Donat, the first bishop of Dublin, with financial help from Sitric, the Danish King of Dublin, built a cathedral on the site of the present one on a hill above the Liffey. It is generally believed that this was where St. Patrick baptised his first converts. In 1170 Dublin was captured from the Danes by the Normans and Strongbow (Richard de Clare, Earl of Pembroke) and St. Laurence O’Toole (uncle to Strongbow’s wife, Eva) joined in a scheme for the rebuilding of the Cathedral.
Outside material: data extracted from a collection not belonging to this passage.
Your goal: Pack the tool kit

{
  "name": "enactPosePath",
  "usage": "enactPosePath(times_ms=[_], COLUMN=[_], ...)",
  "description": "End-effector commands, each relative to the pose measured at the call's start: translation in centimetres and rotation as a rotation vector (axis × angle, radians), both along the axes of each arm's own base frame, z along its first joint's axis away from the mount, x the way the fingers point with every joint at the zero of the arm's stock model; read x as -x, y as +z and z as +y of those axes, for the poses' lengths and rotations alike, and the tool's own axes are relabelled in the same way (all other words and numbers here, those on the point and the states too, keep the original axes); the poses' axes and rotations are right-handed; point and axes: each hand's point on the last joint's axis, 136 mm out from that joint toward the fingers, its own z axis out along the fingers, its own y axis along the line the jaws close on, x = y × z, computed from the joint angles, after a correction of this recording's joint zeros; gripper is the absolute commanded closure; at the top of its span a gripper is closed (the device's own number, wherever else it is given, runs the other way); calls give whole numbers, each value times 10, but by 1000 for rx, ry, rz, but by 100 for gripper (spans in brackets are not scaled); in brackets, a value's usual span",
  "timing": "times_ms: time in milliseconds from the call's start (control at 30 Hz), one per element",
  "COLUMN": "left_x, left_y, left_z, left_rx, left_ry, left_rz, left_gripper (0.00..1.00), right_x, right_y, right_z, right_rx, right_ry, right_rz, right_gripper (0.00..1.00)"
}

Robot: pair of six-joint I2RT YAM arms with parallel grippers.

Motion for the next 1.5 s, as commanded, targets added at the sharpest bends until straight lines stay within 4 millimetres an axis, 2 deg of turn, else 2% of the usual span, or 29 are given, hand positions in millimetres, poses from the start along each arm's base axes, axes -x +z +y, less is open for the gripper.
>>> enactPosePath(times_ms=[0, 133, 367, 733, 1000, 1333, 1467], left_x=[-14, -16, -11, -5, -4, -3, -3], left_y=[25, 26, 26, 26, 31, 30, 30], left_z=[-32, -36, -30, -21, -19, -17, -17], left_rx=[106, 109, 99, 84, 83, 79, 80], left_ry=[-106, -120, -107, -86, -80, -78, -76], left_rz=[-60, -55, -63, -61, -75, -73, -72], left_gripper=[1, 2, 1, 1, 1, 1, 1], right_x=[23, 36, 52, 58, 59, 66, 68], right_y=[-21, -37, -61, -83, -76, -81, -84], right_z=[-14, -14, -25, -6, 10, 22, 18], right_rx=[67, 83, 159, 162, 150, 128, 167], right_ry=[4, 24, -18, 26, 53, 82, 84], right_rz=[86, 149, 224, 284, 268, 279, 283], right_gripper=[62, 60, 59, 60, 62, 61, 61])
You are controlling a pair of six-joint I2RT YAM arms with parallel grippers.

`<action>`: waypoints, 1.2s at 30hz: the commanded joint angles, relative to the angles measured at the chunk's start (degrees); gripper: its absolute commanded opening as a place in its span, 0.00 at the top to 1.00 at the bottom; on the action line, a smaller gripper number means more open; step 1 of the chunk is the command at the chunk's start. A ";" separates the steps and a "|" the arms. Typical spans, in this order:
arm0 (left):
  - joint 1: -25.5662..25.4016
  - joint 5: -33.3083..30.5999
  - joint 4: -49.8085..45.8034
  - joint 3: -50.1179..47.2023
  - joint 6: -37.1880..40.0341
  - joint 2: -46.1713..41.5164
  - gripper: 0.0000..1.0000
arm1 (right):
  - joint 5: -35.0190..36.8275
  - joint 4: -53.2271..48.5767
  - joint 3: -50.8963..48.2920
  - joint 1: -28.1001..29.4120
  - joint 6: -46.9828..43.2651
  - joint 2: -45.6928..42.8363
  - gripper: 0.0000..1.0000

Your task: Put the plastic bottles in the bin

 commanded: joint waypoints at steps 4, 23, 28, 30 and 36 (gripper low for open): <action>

Over the centuries there were many renovations, and by the middle of the last century it was in a poor state of repair.
In 1871 Street, a champion of Gothic and a leading ecclesiastical architect was engaged in the restoration project, which was funded by Henry Roe, the distiller. He completely gutted the building, tearing down walls of the old structure, rebuilding and refacing Christ Church, with the addition of the Synod Hall which was linked to the Cathedral by an attractive covered footbridge over Winetavern Street. This work deals at length with the transformation of the medieval building which resulted in its present Gothic magnificence. At that time, Street was also engaged in restoration at York Minster, Salisbury, Carlisle and St. Brigid’s, Kildare. In 1874 he received the gold medal of the Royal Institute of British Architects and was elected its President in 1881.
An important work in a magnificent decorated vellum binding.